▶ _Activity_: Take the line with "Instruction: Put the" as the first and the last line of the data as the end. Write out both and every line between exactly, except pictures.

▶ _Material provided_:
+--
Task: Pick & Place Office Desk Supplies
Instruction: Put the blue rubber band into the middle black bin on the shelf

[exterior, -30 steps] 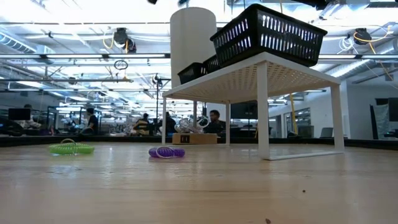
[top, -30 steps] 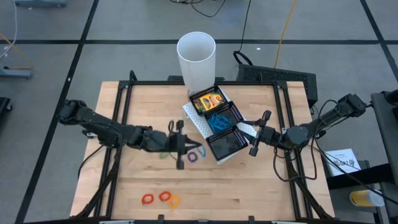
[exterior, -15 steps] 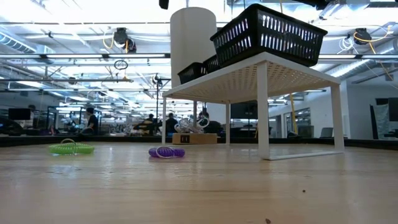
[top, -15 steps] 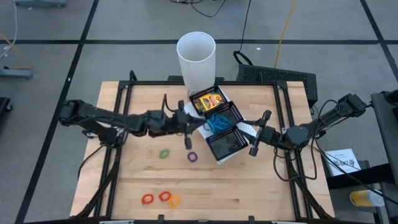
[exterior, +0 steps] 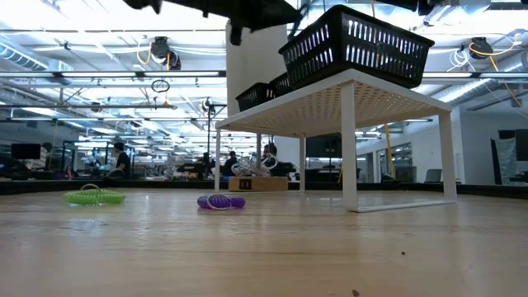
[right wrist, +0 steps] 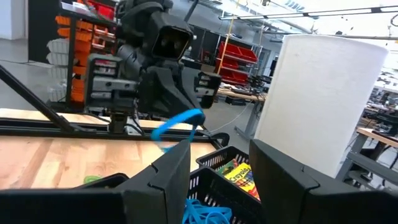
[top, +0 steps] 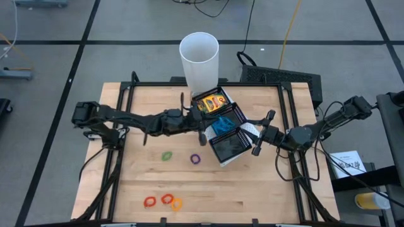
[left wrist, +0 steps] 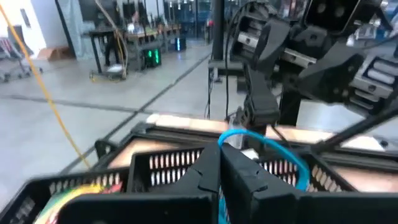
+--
▶ _Response below_:
Instruction: Put the blue rubber band into the middle black bin on the shelf

[exterior, -30 steps] 
[top, -30 steps] 
[exterior, -15 steps] 
[top, -15 steps] 
[exterior, +0 steps] 
[right wrist, +0 steps] 
[top, +0 steps] 
[left wrist, +0 steps] 

Work on the answer is now done.